MyHeritage is an Israeli-founded startup company, boasting tens of millions of clients worldwide. It provides a platform for building and exploring family and genealogy trees, using vast databases it has acquired from all over the world. It did not respond to Haaretz’s questions.

In July, the company advertised the new database in a blog post under the headline “MyHeritage and the Central Archives for the History of the Jewish People publish exclusive collection of Jewish records from Vienna.” It described the documents as “valuable records.”

The National Library did not respond when asked why, as a national agency, it could not have digitized the documents internally, but had to share them with a private company that will profit from them. Nor did the library answer the request to reveal the agreement it made with MyHeritage, and would not say why that company was chosen and why it was allowed to be the only body to digitize the material. 

The papers were originally part of the archival collection of Vienna’s Jewish community. After World War II, the community donated them to Israel, where they were kept for decades in the Central Archives for the History of the Jewish People, which was built in 1939 and consists of archives of hundreds of Jewish communities from all over the world.

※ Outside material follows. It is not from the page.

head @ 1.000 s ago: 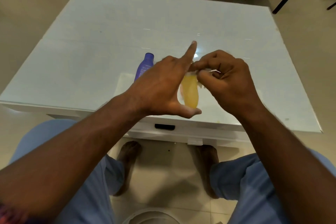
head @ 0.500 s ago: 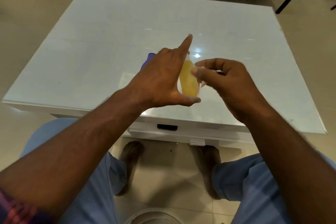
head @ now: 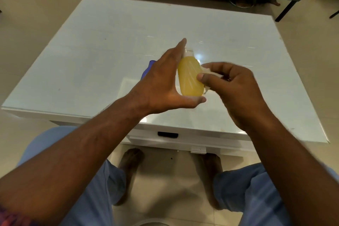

In 2013, it was merged with the National Library. Officially, the archive a public benefit company and most of its budget – 2.8 million of 3.4 million shekels ($828,000 of $1 million) in 2021 – is funded by the government. Its directors are National Library executives, such as Oren Weinberg, the library’s director.

The Vienna documents include a few familiar figures, like the questionnaires belonging to Marcel Tobias (later Aryeh Tuvia), the Israeli commando nicknamed “father of the paratroopers”; Palmach commander and former major general Dan Laner, who was also a paratrooper in pre-state Israel; Ehud Avriel of the Haganah and Holocaust survivor Shaul Spielman, who lit a torch at the Holocaust Remembrance Day ceremony at Yad Vashem last year.

Vienna’s Jewish community has previously asked to take back the collection, including the emigrant forms. The Central Archives objected and won in the trial that was held between 2011 and 2014. The Supreme Court ruled that “Israel is the cultural center of the Jewish people” that the documents could therefore stay.


Books containing the unique documents at the National Library

This makes Spitzer even angrier. “Allowing a foreign-owned private company to scan the collection and [get] the rights to it, after it was decided that the material must remain in Israel, is a scandalous, shameful, cynical decision that is unthinkable,” he says. “It’s not acceptable for a private company to make a profit out of archival records from the Holocaust, as though it were its own original content.”

Spitzer says the National Library, whose budget in 2021 was 60 million shekels, partly coming from taxpayers’ money, “must carry out its public work properly and enable free online access to the scanned material, which is already in its possession anyway.”

Following publication of this article online, Oren Weinberg, director of the National Library, said: “The archive is available from home. A small percentage of it (about 15 percent) is not yet open online... The process will be completed soon and I assume that almost all the material will be accessible. MyHeritage does not have exclusive rights and any body or person who approached us with a similar request could have done digitization.”

He further said that the archive “conducts digitization every year of many materials according to its list of priorities, and it is expanding digitization through donations and cooperative projects. As long as there are no exclusive rights and the public’s right to free access is preserved, what’s wrong with that? The archive has done something worthy that is for the benefit of the public.”